Crónica de Arlete Piedade

 

Nesta crónica continuando as recordações da minha infância, venho hoje falar das tabernas, ou tavernas, tascas, ou vendas, que na minha infância existiam em todas as aldeias e também cidades, e foram depois sendo substituídas, fechadas ou transformadas em restaurantes, ou outros estabelecimentos de serviço de hotelaria.

Eram as tabernas, um simples local onde se vendia em primeiro lugar vinho servido a copo, para os homens e também alguns refrigerantes simples, como gasosa, ou laranjada.
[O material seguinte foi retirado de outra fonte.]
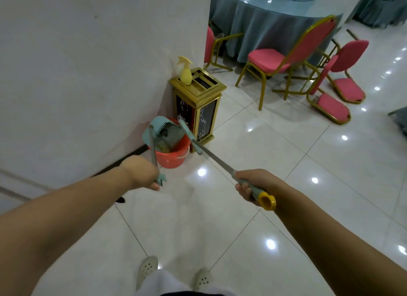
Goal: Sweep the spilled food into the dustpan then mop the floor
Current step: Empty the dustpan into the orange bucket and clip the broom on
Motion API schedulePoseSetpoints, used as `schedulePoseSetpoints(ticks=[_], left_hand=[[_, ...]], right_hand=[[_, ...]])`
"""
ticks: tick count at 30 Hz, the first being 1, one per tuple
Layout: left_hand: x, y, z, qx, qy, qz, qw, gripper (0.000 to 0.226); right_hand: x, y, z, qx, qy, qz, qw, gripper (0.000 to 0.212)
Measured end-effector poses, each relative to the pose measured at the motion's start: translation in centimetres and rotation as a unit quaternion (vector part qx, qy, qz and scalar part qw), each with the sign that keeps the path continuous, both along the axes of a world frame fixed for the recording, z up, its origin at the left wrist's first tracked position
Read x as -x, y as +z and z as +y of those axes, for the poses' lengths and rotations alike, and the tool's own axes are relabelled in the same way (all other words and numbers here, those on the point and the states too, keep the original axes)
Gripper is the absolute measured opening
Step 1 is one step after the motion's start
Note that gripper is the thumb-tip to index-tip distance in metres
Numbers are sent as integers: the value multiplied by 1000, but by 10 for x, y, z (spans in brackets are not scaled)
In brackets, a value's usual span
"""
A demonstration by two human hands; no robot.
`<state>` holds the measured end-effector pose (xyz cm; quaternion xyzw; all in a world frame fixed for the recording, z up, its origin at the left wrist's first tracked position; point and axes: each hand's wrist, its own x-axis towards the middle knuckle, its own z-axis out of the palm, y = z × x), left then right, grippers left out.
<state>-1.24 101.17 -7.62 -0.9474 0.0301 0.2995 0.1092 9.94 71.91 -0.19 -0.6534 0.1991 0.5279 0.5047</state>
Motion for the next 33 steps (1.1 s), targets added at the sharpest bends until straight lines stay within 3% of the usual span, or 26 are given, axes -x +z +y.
schedulePoseSetpoints(ticks=[8, 12, 17, 27, 33], left_hand=[[6, -7, -24, -63, -25, 71, 995, 32], [18, -17, -39, -86, -67, 101, 989, 41], [24, -17, -43, -83, -20, 95, 992, 42], [29, -10, -49, -74, 22, 49, 996, 40], [31, 2, -47, 24, 128, -85, 988, 42]], right_hand=[[-4, -1, -25, -22, -15, 24, 999, 20], [-1, -2, -30, -25, -16, 16, 999, 19], [6, -4, -31, -24, -15, 2, 1000, 20], [7, 6, -23, -11, -16, -4, 1000, 18], [-1, 19, -10, -33, -26, -16, 999, 15]])
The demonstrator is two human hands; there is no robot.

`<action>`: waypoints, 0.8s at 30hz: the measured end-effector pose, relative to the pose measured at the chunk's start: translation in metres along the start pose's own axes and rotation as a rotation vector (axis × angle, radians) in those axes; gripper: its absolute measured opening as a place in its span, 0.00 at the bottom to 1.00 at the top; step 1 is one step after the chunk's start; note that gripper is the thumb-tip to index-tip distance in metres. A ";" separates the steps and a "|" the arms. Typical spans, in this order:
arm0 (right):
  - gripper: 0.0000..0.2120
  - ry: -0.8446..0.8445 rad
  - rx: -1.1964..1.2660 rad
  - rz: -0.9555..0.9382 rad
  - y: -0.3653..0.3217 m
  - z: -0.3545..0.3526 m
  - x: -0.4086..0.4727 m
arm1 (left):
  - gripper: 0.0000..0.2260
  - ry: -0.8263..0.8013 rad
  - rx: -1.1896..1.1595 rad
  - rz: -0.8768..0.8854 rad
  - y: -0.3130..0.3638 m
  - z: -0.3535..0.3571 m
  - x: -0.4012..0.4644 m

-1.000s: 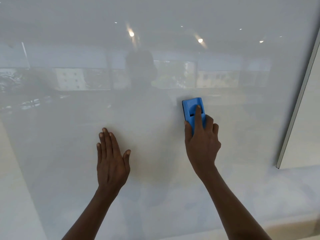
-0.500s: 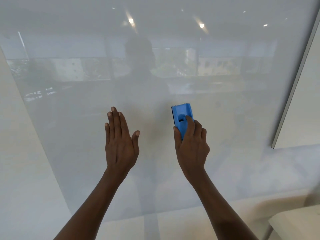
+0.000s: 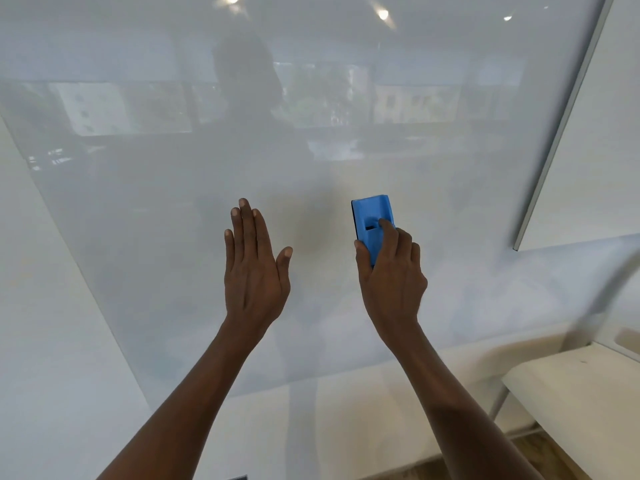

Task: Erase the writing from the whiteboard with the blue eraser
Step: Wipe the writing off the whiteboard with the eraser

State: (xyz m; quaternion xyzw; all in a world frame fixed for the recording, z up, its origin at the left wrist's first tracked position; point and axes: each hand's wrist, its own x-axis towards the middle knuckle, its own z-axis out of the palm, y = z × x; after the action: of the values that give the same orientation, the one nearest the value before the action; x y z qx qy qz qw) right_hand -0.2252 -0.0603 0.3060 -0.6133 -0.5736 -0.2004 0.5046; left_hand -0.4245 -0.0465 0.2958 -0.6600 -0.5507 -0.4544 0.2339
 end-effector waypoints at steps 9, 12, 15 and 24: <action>0.22 -0.033 -0.065 0.047 0.075 -0.005 -0.005 | 0.32 -0.077 -0.045 0.013 0.058 0.048 -0.028; 0.22 -0.062 -0.075 0.067 0.120 -0.006 -0.002 | 0.32 -0.098 -0.065 0.013 0.092 0.074 -0.038; 0.22 -0.095 -0.085 0.084 0.165 -0.011 0.000 | 0.32 -0.123 -0.078 0.006 0.128 0.104 -0.047; 0.22 -0.243 -0.203 0.172 0.328 -0.018 0.001 | 0.32 -0.250 -0.151 -0.013 0.258 0.202 -0.083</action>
State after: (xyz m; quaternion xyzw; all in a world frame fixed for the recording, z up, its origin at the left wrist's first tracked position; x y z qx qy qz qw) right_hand 0.0780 -0.0204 0.1866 -0.7275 -0.5528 -0.1376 0.3824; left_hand -0.1112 0.0006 0.1781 -0.7236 -0.5440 -0.4102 0.1106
O acompanhamento quando havia, eram tremoços cozidos, ou amendoins torrados, ou algum outro petisco, como carapaus fritos, ou outros pitéus semelhantes consoante a categoria da taberna e o local onde a mesma se situava.

Foto da autora tirada em Santarém

Na minha aldeia, a taberna, era o local de reunião dos homens, nos domingos á tarde, onde todos conviviam e jogavam alguns jogos tradicionais, como o chinquilho, que consistia em lançar um disco de metal para derrubar uns pinos colocados em cima de um tabuleiro em madeira, e outros jogos.

Durante a semana, todos trabalhavam e portanto era esse o ponto de reunião e convívio, para o qual todos se vestiam com o traje domingueiro, e assim confraternizavam, pois que não havia televisões, e computadores era algo inimaginável.

Recordo-me de o meu pai me levar com ele, quando eu era pequenina, e me mostrar orgulhoso aos outros vizinhos, pois que mais crescida, já tinha outros interesses e além disso não era adequado uma mulher ou jovem, entrar na taberna sozinha, sem o seu pai, ou marido, pois que sendo esse um local frequentado por homens, para as mulheres não era adequada a sua entrada ou permanência nas mesmas, a não ser para irem comprar alguma bebida a mando dos homens.

Havia no entanto, aqueles que abusavam, e todos os dias iam á taberna, e bebiam em demasia, eram os alcoólicos viciados e que gastavam as suas economias em vinho, mas desses não vale a pena falar aqui, pois não é essa a minha intenção ao escrever sobre este assunto.

Na verdade queria escrever sobre um tipo de estabelecimento caído em desuso, que com a evolução e modernização do consumo, deixou de ser frequentado em favor dos cafés, pastelarias e snack-bares e foi desaparecendo.

Algumas foram transformadas em restaurantes típicos, como aconteceu aqui na minha cidade, onde uma antiga taberna, se transformou quase num local de culto, onde se podem degustar as especialidades da cozinha ribatejana.

Portanto, deixo-vos hoje mais um pouco das recordações de outros tempos que ficaram atrás nas brumas do passado, enterrados no século XX e nesses anos em que a vida fluía tranquilamente e as pessoas tinham tempo para o convívio e conversas amenas.